2 . The energy storage system of claim 1 , further comprising electrical connections interconnecting the multiple cells.
3 . The energy storage system of claim 1 , further comprising at least one clamshell that holds the multiple cells in place.
4 . The energy storage system of claim 1 , further comprising an electric insulator layer disposed between the flat evaporation surface and the multiple cells, the electrical insulator being thermally conductive.
5 . The energy storage system of claim 1 , further comprising a phase-change fluid within the heat pipe.
6 . The energy storage system of claim 5 , further comprising at least one interior channel within the heat pipe that aids flow of the phase-change fluid.
7 . The energy storage system of claim 1 , further comprising:
a first manifold coupled to first ends of the first and second heat transfer channels; and a second manifold coupled to second ends of the first and second heat transfer channels to enable flow of coolant from the first manifold to the second manifold through the first and second heat transfer channels.
8 . The energy storage system of claim 1 , wherein the multiple cells are positioned so that the second ends are aligned with a vertical plane and the flat evaporation surface extends along the vertical plane.
9 . The energy storage system of claim 1 , wherein the multiple cells have cylinder shapes that are vertically oriented with respect to the flat evaporation surface.
10 . An energy storage system comprising:
multiple cells, each cylindrically shaped cell having a first end with anode and cathode terminals, and a second end opposite the first end, the multiple cells arranged so that the second ends are aligned; a flexible printed circuit that overlies and interconnects electrical terminals of the multiple cells; a heat pipe having a U-shape, the heat pipe including an evaporation portion having a flat evaporation surface thermally coupled to the second ends of the multiple cells, a first condensation portion oriented substantially perpendicular to the evaporation portion, and a second condensation portion oriented substantially perpendicular to the evaporation portion, the first condensation portion at a first end of the evaporation portion, and the second condensation portion at a second end of the evaporation portion, wherein the multiple cells are vertically oriented with respect to the flat evaporation surface; an electric insulator layer disposed between the flat evaporation surface and the multiple cells, the electrical insulator being thermally conductive; a first heat transfer channel abutting the first condensation portion, the first heat transfer channel configured to reject thermal energy from, or bring thermal energy to, the first condensation portion; and a second heat transfer channel abutting the second condensation portion, the second heat transfer channel configured to reject thermal energy from, or bring thermal energy to, the second condensation portion.

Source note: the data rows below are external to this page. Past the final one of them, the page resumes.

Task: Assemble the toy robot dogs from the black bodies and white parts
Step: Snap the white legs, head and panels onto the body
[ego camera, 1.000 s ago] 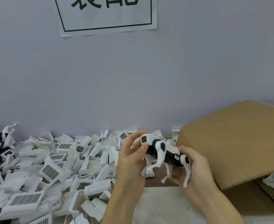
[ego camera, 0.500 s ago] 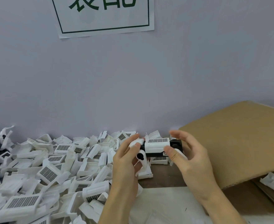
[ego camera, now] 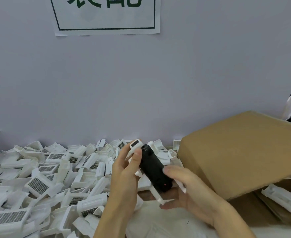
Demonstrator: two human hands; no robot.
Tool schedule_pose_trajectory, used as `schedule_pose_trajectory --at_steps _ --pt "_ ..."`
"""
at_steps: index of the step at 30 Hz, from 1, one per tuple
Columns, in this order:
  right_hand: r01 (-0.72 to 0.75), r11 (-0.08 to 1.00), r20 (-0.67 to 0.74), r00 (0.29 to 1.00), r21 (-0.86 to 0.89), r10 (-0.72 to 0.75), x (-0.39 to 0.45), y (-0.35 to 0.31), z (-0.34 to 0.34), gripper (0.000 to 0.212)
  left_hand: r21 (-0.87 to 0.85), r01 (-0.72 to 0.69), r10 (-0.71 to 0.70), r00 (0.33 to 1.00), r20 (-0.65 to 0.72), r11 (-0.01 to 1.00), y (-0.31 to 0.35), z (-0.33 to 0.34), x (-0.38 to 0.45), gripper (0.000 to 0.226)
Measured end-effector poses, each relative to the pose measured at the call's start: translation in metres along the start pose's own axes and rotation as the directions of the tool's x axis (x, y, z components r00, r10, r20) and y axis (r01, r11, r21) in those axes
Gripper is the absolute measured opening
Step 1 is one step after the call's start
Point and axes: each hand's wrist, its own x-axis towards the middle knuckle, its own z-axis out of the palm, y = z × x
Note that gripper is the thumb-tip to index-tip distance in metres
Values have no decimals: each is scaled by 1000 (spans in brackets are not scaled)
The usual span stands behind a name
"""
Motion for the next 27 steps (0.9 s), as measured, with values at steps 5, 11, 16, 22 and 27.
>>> schedule_pose_trajectory --at_steps 5,11,16,22,27 --pt "-45 968 102 992 -248 72 -6 -3 2 32 116 19 -11 998 -66 993 -3 -1 1 35" --pt "162 987 -166 973 7 -159 -6 -20 5 22 -53 74 -77 995 -59 996 1 3 6 48" --pt "556 809 -622 706 190 -338 -20 -66 -16 20 86 100 -96 994 -57 991 -5 9 9 42" --pt "831 416 -800 512 369 -313 -56 -136 -73 29 120 146 -139 988 -67 982 -7 9 11 42" --pt "798 540 -826 478 267 -298 -69 -140 -89 55 187 171 -159 984 -78 967 -6 14 9 36"
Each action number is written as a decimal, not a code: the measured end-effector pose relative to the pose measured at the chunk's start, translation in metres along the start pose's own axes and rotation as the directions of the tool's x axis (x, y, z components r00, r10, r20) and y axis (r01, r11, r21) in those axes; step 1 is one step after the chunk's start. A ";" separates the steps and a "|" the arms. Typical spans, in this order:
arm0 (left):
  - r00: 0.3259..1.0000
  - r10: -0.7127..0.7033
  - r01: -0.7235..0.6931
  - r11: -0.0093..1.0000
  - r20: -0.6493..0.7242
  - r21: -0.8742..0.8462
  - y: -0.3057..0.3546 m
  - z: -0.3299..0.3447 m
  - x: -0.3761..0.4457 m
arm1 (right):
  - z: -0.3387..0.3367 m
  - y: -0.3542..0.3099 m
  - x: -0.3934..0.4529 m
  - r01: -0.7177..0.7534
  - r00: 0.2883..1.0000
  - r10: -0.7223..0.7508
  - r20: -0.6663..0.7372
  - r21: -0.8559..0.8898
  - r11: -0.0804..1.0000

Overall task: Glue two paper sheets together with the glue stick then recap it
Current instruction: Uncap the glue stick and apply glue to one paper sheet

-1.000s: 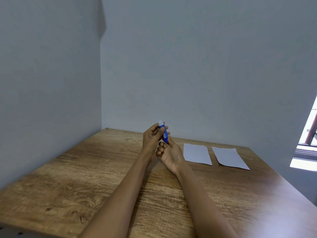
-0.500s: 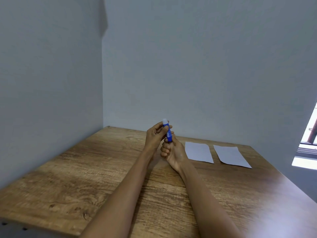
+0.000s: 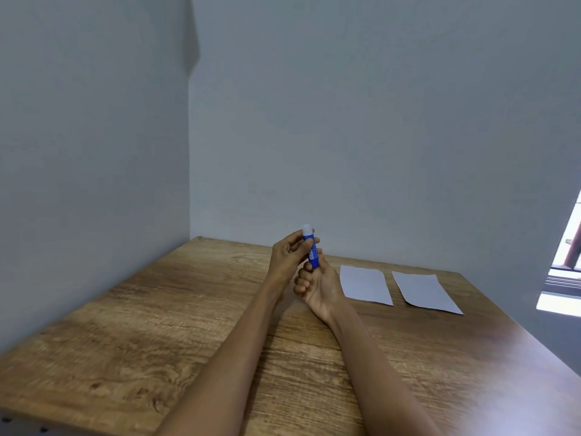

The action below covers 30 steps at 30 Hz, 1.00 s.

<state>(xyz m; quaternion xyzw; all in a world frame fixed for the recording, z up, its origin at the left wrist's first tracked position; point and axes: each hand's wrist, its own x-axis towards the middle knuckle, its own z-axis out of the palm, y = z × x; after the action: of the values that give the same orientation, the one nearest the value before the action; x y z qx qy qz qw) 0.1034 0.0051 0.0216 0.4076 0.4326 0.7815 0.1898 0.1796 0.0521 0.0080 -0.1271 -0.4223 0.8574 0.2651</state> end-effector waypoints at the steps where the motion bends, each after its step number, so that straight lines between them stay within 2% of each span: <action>1: 1.000 0.001 -0.001 1.000 -0.003 0.006 0.000 0.000 0.000 | 0.001 0.001 0.000 0.003 1.000 -0.003 -0.009 -0.007 1.000; 8: 1.000 0.003 -0.003 1.000 -0.009 0.008 0.001 -0.001 0.000 | 0.000 0.000 0.002 0.014 1.000 -0.014 -0.018 0.027 1.000; 13: 1.000 -0.024 0.024 0.999 -0.012 0.033 0.000 -0.001 0.000 | -0.003 0.003 0.005 0.009 0.998 -0.013 -0.054 -0.074 0.997; 15: 0.999 -0.008 0.010 0.999 -0.047 0.047 0.001 0.000 0.000 | -0.002 0.005 0.006 0.055 0.994 -0.067 -0.083 -0.133 0.990; 16: 0.998 0.006 -0.002 0.998 -0.068 0.066 0.001 0.000 -0.001 | -0.002 0.005 0.007 0.099 0.986 -0.126 -0.110 -0.227 0.969; 17: 0.996 0.022 -0.013 0.996 -0.090 0.090 0.002 0.001 -0.002 | -0.002 0.006 0.007 0.138 0.970 -0.201 -0.135 -0.372 0.918; 19: 0.988 0.055 -0.033 0.988 -0.141 0.153 0.003 0.000 -0.007 | -0.004 0.007 0.008 0.207 0.921 -0.370 -0.123 -0.652 0.730; 21: 0.977 0.083 -0.041 0.976 -0.195 0.213 0.004 -0.003 -0.011 | -0.003 0.009 0.009 0.283 0.876 -0.481 -0.038 -0.766 0.577; 24: 0.961 0.110 -0.031 0.955 -0.254 0.294 0.013 -0.022 -0.019 | 0.009 0.017 0.012 0.329 0.874 -0.483 0.049 -0.791 0.516; 27: 0.959 0.090 0.019 0.925 -0.267 0.380 0.021 -0.050 -0.021 | 0.029 0.031 0.024 0.302 0.900 -0.427 0.091 -0.836 0.459; 30: 0.947 0.072 0.076 0.896 -0.313 0.438 0.025 -0.075 -0.022 | 0.052 0.047 0.040 0.232 0.913 -0.397 0.094 -0.920 0.315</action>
<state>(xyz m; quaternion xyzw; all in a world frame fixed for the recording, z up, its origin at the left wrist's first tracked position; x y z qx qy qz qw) 0.0577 -0.0629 0.0100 0.3070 0.6250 0.7175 0.0196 0.1075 0.0165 0.0025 -0.2308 -0.8191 0.3981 0.3425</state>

11 . The energy storage system of claim 10 , further comprising a phase-change fluid within the heat pipe.
12 . The energy storage system of claim 11 , further comprising at least one interior channel within the heat pipe that aids flow of the phase-change fluid.
13 . The energy storage system of claim 10 , further comprising:
a first manifold coupled to first ends of the first and second heat transfer channels; and a second manifold coupled to second ends of the first and second heat transfer channels to enable flow of coolant from the first manifold to the second manifold through the first and second heat transfer channels.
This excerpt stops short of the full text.